ACTIVITY
Say how many lines of these entries include the word "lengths", and answer with the number alone.

(Excerpts from a dataset)
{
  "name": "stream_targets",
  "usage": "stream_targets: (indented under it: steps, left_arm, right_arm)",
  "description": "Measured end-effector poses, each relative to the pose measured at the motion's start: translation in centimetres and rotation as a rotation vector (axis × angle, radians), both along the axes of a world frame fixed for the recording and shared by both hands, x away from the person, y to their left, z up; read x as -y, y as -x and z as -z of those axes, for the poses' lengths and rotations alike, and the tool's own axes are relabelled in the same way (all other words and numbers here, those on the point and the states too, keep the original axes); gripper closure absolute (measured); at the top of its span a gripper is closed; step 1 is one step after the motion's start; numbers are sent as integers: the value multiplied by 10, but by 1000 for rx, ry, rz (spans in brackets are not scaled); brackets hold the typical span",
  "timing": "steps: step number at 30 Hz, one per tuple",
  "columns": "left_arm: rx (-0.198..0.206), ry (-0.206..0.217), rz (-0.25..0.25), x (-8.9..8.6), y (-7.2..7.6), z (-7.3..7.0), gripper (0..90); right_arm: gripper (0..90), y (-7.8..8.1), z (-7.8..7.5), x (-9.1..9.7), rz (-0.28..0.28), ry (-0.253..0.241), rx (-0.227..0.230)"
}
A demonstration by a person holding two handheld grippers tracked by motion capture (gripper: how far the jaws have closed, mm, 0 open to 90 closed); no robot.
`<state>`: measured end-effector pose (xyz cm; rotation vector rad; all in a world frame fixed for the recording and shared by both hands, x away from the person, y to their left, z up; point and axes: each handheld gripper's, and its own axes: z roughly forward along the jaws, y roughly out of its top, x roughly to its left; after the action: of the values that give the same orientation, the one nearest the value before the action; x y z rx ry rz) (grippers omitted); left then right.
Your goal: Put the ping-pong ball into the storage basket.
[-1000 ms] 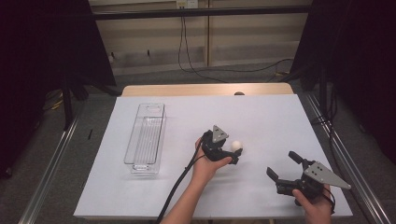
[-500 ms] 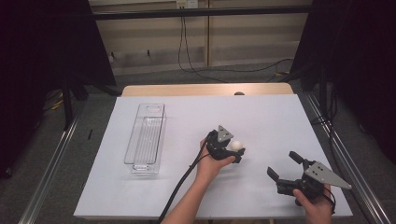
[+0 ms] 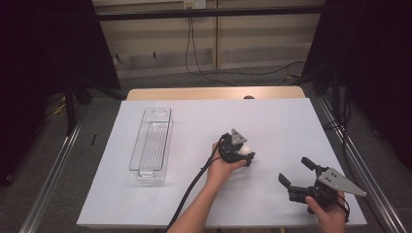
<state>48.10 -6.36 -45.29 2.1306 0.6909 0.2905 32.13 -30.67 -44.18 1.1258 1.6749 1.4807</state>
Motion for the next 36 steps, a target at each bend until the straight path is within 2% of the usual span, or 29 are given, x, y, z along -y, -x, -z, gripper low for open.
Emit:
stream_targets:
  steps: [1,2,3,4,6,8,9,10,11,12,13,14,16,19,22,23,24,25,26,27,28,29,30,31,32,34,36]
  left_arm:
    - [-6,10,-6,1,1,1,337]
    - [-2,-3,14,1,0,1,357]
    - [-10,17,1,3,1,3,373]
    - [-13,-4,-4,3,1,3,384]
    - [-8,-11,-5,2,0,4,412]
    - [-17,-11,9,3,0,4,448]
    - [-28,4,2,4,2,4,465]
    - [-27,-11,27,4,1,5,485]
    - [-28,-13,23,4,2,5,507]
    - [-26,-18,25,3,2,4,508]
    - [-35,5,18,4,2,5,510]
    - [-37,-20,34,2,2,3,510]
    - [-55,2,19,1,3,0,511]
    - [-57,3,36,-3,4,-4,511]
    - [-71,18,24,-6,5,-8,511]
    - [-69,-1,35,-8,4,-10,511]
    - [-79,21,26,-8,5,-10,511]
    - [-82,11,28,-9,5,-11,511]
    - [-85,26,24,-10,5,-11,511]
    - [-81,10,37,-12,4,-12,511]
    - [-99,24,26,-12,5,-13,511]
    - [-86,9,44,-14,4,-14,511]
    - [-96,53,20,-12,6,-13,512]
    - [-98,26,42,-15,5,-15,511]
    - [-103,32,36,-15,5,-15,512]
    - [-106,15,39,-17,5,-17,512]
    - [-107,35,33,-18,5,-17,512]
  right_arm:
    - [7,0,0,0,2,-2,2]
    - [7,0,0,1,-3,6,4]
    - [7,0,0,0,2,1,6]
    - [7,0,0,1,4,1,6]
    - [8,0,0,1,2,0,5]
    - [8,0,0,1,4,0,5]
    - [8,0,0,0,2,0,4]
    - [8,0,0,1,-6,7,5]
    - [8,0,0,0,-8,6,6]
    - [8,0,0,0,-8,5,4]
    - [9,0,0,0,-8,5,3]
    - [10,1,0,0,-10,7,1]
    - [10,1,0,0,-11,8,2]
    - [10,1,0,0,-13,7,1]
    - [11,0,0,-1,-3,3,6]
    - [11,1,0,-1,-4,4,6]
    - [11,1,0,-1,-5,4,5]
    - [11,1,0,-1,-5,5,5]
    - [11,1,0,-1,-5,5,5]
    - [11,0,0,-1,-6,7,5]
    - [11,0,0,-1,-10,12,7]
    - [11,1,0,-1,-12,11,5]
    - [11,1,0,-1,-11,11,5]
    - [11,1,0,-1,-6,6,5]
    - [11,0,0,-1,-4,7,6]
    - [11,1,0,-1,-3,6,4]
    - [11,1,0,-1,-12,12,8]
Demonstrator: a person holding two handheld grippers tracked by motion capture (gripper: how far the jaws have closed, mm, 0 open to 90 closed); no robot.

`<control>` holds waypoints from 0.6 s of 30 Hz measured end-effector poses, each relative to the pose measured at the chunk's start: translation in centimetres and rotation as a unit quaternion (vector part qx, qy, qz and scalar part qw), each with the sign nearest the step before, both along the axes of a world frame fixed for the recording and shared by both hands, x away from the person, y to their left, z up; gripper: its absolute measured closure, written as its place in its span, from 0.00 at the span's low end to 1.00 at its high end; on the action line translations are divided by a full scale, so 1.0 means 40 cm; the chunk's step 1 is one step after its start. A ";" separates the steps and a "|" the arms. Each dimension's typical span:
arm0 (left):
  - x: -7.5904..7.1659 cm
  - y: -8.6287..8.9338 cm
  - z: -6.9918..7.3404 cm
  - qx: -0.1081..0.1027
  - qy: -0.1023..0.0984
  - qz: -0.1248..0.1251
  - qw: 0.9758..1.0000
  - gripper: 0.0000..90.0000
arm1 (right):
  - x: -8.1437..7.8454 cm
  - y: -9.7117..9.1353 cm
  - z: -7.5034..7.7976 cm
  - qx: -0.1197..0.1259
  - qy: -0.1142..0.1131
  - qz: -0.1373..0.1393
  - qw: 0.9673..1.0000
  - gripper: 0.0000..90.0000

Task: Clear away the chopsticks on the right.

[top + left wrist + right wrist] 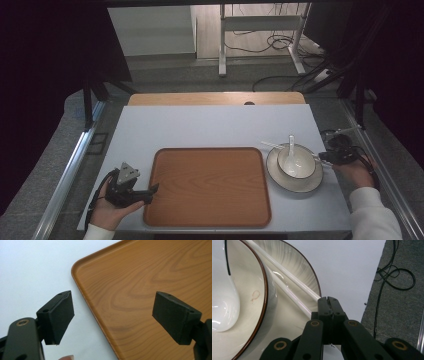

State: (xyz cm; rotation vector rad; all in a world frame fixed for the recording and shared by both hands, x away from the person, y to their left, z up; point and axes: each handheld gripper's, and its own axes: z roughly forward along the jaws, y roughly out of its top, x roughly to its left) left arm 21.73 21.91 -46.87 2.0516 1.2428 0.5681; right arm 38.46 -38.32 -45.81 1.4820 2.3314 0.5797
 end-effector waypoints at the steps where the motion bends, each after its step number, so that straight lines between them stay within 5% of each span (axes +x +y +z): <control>1: 0.000 0.000 0.000 0.000 0.000 0.000 1.000 0.19 | 0.000 0.000 0.000 0.000 0.000 0.000 1.000 0.99; 9: 0.000 0.001 0.001 0.000 -0.001 0.001 1.000 0.19 | -0.005 -0.006 0.017 -0.001 -0.009 0.006 1.000 0.99; 12: 0.000 0.002 0.000 0.003 0.001 -0.003 1.000 0.19 | -0.006 -0.010 0.030 -0.010 -0.014 0.024 1.000 0.89; 14: 0.000 0.002 -0.001 0.002 0.003 -0.003 1.000 0.19 | -0.006 -0.009 0.034 -0.021 -0.018 0.032 0.999 0.74; 15: 0.000 0.001 -0.001 0.002 0.003 -0.003 1.000 0.19 | -0.005 -0.006 0.032 -0.043 -0.013 0.043 0.998 0.61; 18: 0.000 0.003 -0.003 0.003 0.004 -0.002 1.000 0.19 | 0.001 -0.010 0.027 -0.080 -0.008 0.043 0.996 0.57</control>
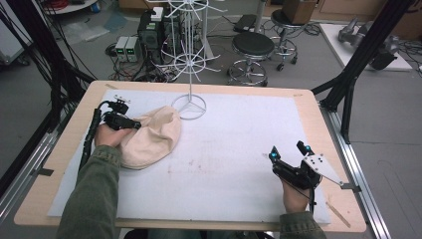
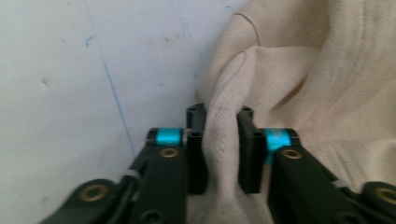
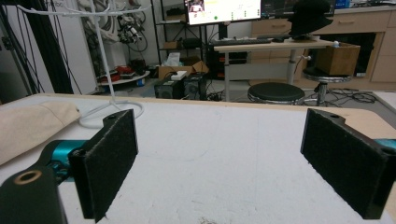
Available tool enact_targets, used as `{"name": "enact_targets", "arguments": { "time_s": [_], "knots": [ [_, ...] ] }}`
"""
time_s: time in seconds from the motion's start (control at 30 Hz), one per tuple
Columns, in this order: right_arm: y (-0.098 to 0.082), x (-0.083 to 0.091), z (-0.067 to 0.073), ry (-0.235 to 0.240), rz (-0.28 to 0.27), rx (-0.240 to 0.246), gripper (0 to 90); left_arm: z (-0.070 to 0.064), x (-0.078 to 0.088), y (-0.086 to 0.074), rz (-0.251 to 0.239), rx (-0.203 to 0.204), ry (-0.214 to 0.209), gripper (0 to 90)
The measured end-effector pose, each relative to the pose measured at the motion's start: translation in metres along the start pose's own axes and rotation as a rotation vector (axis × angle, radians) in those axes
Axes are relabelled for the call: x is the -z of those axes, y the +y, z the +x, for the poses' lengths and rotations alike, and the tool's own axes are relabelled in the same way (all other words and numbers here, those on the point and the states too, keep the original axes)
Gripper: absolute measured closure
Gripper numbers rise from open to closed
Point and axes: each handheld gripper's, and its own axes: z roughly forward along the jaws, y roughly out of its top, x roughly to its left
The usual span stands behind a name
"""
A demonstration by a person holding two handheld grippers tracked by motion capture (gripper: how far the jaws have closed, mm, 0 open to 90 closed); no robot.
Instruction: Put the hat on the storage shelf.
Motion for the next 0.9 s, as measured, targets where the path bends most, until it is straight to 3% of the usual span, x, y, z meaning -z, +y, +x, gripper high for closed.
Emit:
{"name": "enact_targets", "arguments": {
  "time_s": [0.3,0.47,0.63,0.73,0.9],
  "knots": [
    [0.0,0.0,0.0,0.0,0.004,0.002,10.2,-0.006,0.001,-0.002,-0.023,-0.065,0.041,85.3],
    [0.0,0.0,0.0,0.0,0.005,0.002,10.2,-0.006,0.004,-0.004,-0.05,-0.068,0.047,85.5],
    [0.0,-0.001,0.0,0.002,0.005,0.003,10.2,-0.007,0.011,-0.01,-0.106,-0.065,0.07,85.5],
    [0.0,-0.001,0.0,0.0,0.005,0.005,10.2,-0.011,0.02,-0.013,-0.174,-0.063,0.104,85.4],
    [0.0,0.0,0.001,0.001,0.004,0.004,10.2,-0.016,0.033,-0.017,-0.237,-0.051,0.105,85.4]
  ]
}}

REPLY
2